## TASK STATEMENT
Within the material below, find each line bearing the word "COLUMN" and present it.

## STUDY MATERIAL
#####
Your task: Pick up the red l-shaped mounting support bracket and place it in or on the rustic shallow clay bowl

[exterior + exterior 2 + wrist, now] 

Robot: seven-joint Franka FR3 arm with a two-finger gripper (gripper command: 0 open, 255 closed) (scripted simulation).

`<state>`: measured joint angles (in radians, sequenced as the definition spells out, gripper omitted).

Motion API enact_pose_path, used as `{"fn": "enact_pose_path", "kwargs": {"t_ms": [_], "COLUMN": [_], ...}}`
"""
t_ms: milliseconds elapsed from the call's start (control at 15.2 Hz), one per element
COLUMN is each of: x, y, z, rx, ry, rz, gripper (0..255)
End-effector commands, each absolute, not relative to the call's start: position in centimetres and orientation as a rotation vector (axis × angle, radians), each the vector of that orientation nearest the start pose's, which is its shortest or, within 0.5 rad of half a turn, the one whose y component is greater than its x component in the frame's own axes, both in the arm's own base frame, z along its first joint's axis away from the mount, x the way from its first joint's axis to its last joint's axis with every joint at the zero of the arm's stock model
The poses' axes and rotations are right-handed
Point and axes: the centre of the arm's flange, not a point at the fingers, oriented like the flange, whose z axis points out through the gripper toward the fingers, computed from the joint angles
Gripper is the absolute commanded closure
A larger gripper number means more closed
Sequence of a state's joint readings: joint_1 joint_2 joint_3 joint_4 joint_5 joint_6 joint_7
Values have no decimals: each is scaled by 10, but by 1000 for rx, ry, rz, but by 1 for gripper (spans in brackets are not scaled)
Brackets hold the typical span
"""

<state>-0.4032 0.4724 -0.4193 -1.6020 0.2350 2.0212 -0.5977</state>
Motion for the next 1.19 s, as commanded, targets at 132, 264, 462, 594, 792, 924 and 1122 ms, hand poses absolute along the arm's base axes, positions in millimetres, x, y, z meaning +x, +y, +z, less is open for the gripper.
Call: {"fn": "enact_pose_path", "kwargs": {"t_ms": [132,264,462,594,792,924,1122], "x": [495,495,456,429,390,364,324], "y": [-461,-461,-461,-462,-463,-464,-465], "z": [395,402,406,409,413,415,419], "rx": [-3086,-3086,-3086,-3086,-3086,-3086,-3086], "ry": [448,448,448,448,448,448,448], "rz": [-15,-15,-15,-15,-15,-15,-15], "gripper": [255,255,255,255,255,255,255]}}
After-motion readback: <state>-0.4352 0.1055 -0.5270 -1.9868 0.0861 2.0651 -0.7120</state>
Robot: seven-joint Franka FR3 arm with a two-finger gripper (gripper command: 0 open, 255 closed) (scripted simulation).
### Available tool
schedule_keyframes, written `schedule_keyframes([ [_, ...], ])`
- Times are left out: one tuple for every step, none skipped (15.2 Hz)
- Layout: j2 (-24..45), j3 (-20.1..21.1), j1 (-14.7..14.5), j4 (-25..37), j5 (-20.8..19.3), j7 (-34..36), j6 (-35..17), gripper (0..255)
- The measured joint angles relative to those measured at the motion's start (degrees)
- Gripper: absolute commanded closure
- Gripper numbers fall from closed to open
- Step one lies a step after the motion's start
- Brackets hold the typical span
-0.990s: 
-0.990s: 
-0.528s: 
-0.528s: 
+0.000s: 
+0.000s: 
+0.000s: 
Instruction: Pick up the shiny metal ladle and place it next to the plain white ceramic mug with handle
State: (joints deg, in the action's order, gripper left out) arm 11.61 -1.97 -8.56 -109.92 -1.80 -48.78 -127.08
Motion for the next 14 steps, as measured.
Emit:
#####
## WRITTEN RESPONSE
Motion API enact_pose_path, used as `{"fn": "enact_pose_path", "kwargs": {"t_ms": [_], "COLUMN": [_], ...}}`
COLUMN is each of: x, y, z, rx, ry, rz, gripper (0..255)

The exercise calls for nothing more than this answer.